ADJUDICATION OFFICER DECISION
Adjudication Reference: ADJ-00010354
Parties:
| Complainant | Respondent |
Parties | Dr. Atiya K Jones | Cpl PLC t/a CPL Recruitment Agency |
| Complainant | Respondent |
Anonymised Parties | A Job Applicant | A Recruitment Company |
Representatives | A. Okonkwo of Cyril and Co. Solicitors | Grainne Donnelly, of Kennedys Solicitors |
Complaint(s):
Act | Complaint/Dispute Reference No. | Date of Receipt |
Complaint seeking adjudication by the Workplace Relations Commission under section 77 of the Employment Equality Act, 1998 | CA-00013396-001 | 30/08/2017 |
Date of Adjudication Hearing: 08/02/2018
Workplace Relations Commission Adjudication Officer: Michael McEntee
Procedure:
In accordance with Section 79 of the Employment Equality Acts, 1998 - 2015, following the referral of the complaint(s)/dispute(s) to me by the Director General, I inquired into the complaint(s)/dispute(s) and gave the parties an opportunity to be heard by me and to present to me any evidence relevant to the complaint(s)/dispute(s).
Background:
This case is a claim under the Employment Equality Act ,1998 regarding alleged discrimination in Securing Employment on the Grounds of Religion and Race. |
1: Summary of Complainant’s Case:
The Basic Facts stated.
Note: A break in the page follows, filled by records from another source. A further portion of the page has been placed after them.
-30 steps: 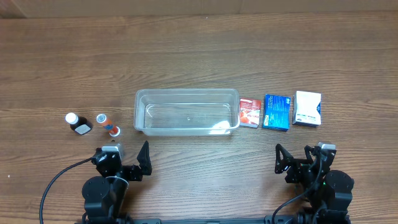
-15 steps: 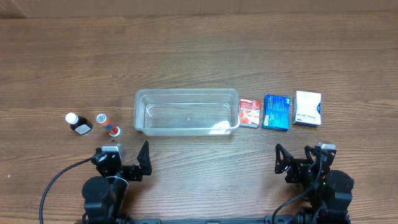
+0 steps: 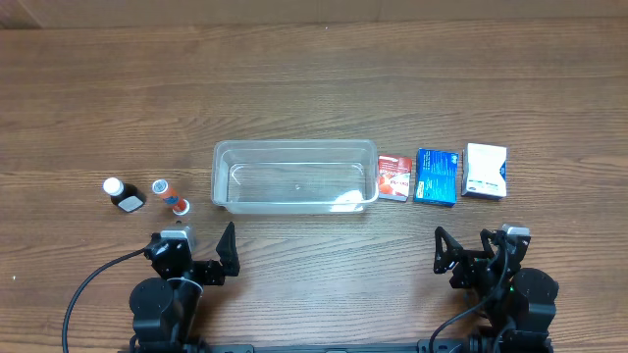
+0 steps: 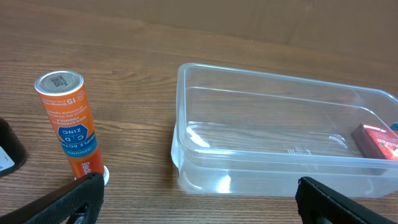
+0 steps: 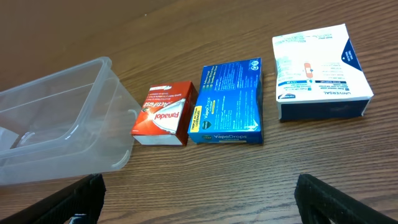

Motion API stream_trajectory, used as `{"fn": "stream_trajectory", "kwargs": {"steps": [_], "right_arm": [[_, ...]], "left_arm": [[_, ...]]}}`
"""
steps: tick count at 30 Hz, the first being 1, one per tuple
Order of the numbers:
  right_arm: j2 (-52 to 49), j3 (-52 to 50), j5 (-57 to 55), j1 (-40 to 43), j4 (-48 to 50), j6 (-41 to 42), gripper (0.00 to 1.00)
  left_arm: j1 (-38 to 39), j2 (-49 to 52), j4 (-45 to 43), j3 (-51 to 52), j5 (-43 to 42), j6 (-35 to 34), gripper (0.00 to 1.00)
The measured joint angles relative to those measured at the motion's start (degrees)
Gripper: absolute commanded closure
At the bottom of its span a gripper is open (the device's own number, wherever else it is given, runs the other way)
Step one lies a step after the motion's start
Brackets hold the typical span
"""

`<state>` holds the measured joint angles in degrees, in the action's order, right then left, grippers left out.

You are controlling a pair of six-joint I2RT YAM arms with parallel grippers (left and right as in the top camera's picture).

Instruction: Pack container

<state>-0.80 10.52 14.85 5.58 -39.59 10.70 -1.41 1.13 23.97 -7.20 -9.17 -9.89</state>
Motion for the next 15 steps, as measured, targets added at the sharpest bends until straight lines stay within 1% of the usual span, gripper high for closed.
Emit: {"fn": "stream_trajectory", "kwargs": {"steps": [9,13,15], "right_arm": [[0.0,0.0,-0.5,0.0,0.2,0.0,0.0],[0.0,-0.2,-1.1,0.0,1.7,0.0,0.0],[0.0,-0.3,0.4,0.0,3.8,1.9,0.0]], "left_arm": [[0.0,0.0,0.0,0.0,0.0,0.0,0.0],[0.0,0.0,0.0,0.0,0.0,0.0,0.0],[0.0,0.0,0.0,0.0,0.0,0.0,0.0]]}}
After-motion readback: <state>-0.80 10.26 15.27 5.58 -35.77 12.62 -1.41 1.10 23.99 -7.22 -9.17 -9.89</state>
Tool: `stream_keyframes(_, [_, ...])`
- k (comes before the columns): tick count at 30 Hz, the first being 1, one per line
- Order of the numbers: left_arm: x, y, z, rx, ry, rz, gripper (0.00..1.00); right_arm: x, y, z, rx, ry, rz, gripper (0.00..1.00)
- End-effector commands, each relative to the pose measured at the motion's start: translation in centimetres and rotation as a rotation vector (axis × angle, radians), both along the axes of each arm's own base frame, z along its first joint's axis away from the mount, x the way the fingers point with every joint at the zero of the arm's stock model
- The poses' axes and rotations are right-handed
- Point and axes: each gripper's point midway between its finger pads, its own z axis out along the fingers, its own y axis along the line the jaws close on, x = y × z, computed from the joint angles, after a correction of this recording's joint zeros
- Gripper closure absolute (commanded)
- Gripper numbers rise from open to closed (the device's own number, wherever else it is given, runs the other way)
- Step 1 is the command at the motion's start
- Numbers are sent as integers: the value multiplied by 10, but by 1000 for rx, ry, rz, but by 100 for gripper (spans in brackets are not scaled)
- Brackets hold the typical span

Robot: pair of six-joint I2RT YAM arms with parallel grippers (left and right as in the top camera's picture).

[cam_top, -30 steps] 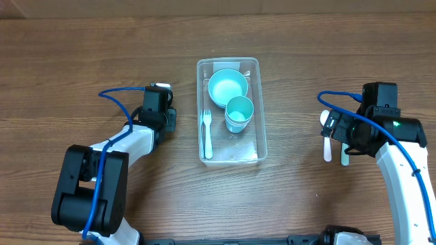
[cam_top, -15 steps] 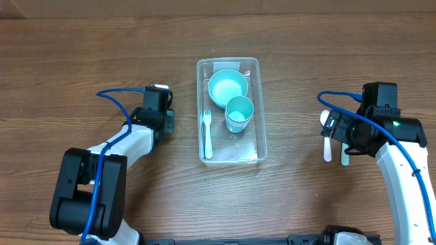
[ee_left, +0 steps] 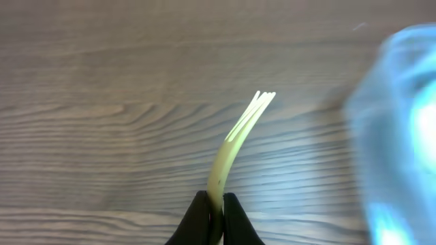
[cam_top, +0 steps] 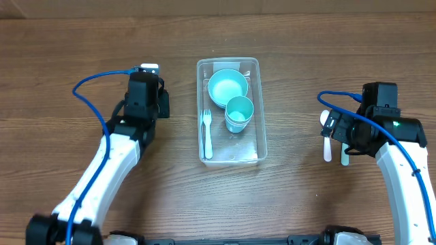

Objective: Pack container
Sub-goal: 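Place the yellow fork into the container beside the light-blue fork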

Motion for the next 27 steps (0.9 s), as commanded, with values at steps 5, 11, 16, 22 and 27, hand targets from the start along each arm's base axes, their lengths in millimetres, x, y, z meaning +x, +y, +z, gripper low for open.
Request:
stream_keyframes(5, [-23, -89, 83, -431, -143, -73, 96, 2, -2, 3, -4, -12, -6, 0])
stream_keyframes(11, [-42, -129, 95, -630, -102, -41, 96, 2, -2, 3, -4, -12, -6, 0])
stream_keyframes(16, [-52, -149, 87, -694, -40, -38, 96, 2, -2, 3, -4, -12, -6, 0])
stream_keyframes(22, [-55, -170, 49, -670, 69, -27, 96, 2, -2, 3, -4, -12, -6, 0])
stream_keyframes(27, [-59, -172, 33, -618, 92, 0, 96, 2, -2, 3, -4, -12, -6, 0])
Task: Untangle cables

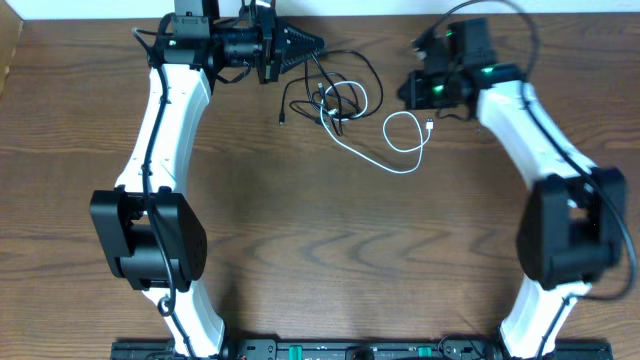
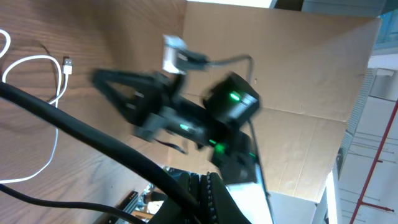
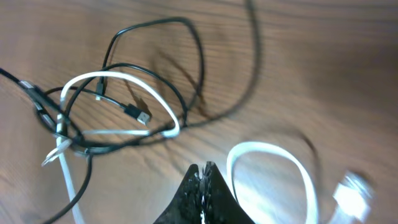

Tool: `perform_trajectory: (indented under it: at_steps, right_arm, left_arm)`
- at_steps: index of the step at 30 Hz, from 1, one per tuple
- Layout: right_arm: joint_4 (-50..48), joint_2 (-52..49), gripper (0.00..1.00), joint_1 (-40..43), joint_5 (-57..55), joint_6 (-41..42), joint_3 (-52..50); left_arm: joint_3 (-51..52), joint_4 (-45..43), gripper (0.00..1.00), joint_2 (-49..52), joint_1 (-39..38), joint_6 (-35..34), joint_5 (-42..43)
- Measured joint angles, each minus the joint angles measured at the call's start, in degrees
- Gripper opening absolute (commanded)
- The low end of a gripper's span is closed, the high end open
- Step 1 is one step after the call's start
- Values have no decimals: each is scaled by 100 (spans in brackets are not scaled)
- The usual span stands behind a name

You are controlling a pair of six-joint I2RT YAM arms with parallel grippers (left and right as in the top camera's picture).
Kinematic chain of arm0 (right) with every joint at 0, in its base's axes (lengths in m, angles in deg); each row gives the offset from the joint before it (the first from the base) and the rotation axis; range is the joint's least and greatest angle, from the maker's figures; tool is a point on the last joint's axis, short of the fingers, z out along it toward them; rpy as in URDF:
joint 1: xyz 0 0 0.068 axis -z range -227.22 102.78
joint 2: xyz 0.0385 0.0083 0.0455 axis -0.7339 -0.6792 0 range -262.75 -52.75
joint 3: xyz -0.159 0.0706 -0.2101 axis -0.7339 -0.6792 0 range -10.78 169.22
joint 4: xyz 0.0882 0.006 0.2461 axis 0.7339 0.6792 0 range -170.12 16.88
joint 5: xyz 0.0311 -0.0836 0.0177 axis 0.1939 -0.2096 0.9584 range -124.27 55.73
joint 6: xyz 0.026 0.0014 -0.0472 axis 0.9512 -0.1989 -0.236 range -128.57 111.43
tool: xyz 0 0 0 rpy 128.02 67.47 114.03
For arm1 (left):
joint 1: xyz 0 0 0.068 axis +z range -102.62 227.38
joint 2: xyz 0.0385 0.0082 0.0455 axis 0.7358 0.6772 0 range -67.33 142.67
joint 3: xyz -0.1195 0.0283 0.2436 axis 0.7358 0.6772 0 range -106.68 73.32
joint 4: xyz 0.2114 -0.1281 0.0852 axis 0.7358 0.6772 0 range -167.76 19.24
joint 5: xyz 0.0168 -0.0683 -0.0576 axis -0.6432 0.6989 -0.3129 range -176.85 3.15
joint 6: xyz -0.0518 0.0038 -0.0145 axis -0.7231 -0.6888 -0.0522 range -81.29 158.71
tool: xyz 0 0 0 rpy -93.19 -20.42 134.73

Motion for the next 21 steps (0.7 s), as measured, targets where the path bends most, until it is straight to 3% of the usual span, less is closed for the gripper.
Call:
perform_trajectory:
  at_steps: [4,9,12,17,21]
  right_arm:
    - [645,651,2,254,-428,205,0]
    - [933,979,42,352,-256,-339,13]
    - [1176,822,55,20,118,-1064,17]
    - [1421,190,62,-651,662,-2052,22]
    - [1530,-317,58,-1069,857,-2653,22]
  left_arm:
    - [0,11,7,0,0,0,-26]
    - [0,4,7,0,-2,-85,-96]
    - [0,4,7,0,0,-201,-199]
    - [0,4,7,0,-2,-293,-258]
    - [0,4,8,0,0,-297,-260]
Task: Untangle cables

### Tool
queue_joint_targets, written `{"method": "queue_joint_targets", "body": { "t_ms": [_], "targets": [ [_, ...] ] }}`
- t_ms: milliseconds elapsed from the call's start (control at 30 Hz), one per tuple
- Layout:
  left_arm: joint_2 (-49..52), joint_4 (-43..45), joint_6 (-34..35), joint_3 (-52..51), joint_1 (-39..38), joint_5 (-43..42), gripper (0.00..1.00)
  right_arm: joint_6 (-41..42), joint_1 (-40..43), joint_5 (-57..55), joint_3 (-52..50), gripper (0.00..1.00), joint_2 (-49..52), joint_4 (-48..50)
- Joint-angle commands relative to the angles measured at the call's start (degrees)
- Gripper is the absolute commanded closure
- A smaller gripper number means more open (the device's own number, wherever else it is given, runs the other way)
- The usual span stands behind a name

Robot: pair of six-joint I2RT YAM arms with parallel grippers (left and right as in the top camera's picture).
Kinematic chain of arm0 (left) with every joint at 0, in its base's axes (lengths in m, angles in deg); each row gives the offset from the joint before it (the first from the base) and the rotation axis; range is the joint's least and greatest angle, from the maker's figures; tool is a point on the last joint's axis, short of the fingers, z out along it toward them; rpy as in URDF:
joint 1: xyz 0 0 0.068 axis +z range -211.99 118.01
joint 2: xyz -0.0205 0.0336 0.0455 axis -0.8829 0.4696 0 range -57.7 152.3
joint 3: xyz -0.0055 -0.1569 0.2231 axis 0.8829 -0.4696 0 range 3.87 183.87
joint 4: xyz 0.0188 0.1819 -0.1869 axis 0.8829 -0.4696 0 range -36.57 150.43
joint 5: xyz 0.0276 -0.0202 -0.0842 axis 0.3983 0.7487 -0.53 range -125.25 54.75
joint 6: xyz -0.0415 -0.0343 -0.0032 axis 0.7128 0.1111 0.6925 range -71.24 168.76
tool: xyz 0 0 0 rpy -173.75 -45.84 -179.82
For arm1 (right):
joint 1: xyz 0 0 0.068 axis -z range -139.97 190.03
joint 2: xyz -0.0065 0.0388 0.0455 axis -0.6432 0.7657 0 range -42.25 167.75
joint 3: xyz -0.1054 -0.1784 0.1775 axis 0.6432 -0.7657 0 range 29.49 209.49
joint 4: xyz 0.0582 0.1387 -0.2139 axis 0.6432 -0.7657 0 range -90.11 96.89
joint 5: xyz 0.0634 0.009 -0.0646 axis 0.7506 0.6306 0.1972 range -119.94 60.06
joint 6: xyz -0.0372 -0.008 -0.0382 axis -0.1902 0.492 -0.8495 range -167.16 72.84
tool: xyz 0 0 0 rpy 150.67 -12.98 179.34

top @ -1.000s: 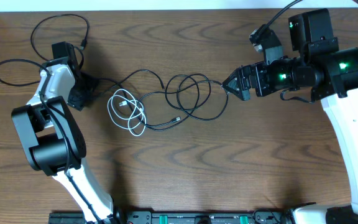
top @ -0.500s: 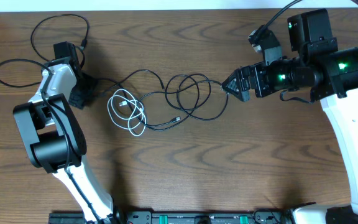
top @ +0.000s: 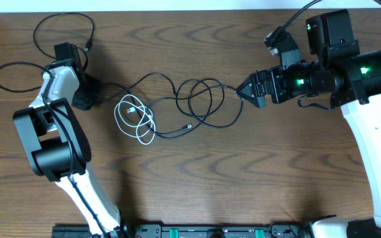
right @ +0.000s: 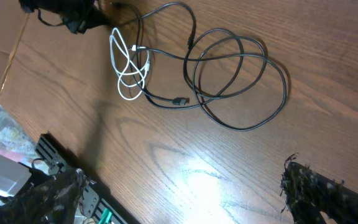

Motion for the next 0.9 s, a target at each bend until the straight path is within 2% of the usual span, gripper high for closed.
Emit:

The Complainant (then living in Sligo) applied to the Respondent Agency via their Galway Office. Following a brief telephone discussion, she was redirected to the Dublin Office. A senior Executive of the Dublin Office rang her at home in Sligo and left a message in her voice mail answering service. The Dublin Executive was unaware that the telephone had not disconnected and made a number of remarks about the Complainant’s spirituality which were clearly discriminatory. The remarks were recorded on the voice mail system. In subsequent e-mails and telephone calls the Agency in Dublin essentially refused to assist the Complainant and alleged that as she was not a local Irish person they could do little to help her find employment, even of a temporary nature in Ireland. It was clear to the Complainant that her Religious and Spiritual Beliefs (having been discussed in a derogatory manner/the overheard conversation in the Respondents Offices) and her Nationality (A US citizen) were being used to discriminate against her. |
2: Summary of Respondent’s Case:
The Respondent Agency completely refute the claims. They are a major Recruitment Agency in Ireland, have a long standing and extensive multi-racial and multi nationality client base and never interest themselves or inquire as to the Religious beliefs (if any) of prospective candidates they may put forward to employers for employment either permanent or temporary. Likewise, the nationality of Candidates is not a consideration. The discussions that they had with the Complainant were perfect professional and non-discriminatory. They had explained the actual employment placement situation in Ireland and given the best advice they could to her. Any other candidate would have been treated in exactly the same manner. The claim has no basis and fails on the legal grounds as it fails to meet the required standards of proof as set down by Law and is lacking in any required prima facie legal basis. |
3: Findings and Conclusions:
3:1 The Legal Position: The Burden of Proof In a case of this nature the basic requirements are 1: The Complainant has to establish that they were encompassed by the Discriminatory Grounds Being alleged -in this case the Religious and the Race Grounds 2: The Complaint has to establish a strong inference that facts and or discriminatory actions as alleged actually occurred 3: The Complaint has to establish, to a reasonable degree that the situation that pertained to them would not have occurred to a Comparator or another person not covered by the Discriminatory Grounds. Both parties relied on an interpretation of Southern Health Board v Mitchell [2001] ELR 201 where the burden of proof arguments were considered by the Labour Court. The case of Valpeters v Melbury Developments Ltd [201] ELR 64 was cited by the Respondents in the same context. The Burden of Proof argument is well set out in Employment Equality Law (Bolger, Bruton and Kimber) 2012 Round Hall press. Sections 2: 214 to 2: 222. In the relevant passages, largely followed below, the learned Authors set out that Section 85A of the Employment Equality Acts imports the burden of proof requirement to be established by both the Complainant and the Respondent. The section shifts the burden of proof to the Respondent where facts are established by a Complainant “from which it may be presumed that there has been discrimination in relation to him or her”. It stems from the former Burden of Proof Directive (which effectively codified the case law of the Court of Justice) which is now consolidated into the new Equality Directives.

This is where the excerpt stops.